> _Stored data_
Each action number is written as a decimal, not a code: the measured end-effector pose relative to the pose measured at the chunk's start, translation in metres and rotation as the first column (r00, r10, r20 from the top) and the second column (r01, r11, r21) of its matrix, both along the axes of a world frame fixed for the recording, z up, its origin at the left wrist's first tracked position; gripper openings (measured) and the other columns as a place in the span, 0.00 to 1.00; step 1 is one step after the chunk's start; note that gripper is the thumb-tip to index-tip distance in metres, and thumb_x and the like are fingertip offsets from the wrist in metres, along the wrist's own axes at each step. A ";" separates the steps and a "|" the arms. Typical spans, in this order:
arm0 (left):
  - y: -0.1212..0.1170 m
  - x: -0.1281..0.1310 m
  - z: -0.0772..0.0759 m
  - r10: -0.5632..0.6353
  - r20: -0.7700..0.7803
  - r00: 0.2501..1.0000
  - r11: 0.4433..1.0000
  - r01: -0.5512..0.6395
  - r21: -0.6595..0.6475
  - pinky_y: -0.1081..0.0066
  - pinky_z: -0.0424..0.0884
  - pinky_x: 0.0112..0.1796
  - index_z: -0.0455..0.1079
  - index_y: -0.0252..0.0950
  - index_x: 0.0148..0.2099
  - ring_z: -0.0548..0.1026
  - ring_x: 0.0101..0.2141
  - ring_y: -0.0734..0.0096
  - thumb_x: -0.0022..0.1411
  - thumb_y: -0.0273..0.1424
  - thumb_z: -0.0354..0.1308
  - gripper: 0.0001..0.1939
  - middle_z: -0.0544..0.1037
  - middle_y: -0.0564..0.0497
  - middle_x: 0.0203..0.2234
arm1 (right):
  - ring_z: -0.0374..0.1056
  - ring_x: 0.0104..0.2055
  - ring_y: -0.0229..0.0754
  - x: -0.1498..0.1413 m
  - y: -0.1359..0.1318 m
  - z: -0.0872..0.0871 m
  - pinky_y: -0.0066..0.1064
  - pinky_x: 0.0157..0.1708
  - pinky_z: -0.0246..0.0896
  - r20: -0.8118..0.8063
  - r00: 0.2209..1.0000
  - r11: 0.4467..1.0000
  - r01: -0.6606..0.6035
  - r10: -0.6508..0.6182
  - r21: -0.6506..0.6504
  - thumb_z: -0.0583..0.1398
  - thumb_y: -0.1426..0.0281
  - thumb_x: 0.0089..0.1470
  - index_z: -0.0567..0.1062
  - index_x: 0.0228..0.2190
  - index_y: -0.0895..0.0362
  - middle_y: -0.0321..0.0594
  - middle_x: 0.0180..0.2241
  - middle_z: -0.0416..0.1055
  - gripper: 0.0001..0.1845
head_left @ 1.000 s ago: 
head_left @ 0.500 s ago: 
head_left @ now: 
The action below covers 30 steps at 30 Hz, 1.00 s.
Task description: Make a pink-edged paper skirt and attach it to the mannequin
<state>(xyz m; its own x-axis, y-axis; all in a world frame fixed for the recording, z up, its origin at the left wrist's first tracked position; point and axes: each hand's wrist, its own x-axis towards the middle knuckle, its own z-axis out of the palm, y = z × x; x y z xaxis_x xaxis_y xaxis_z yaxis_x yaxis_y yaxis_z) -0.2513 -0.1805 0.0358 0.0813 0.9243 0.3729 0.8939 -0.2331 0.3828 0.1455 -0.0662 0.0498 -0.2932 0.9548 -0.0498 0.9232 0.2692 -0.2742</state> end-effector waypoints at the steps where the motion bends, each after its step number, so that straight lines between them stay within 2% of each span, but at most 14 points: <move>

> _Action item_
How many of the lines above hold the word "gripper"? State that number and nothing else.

> _Solved exercise_
3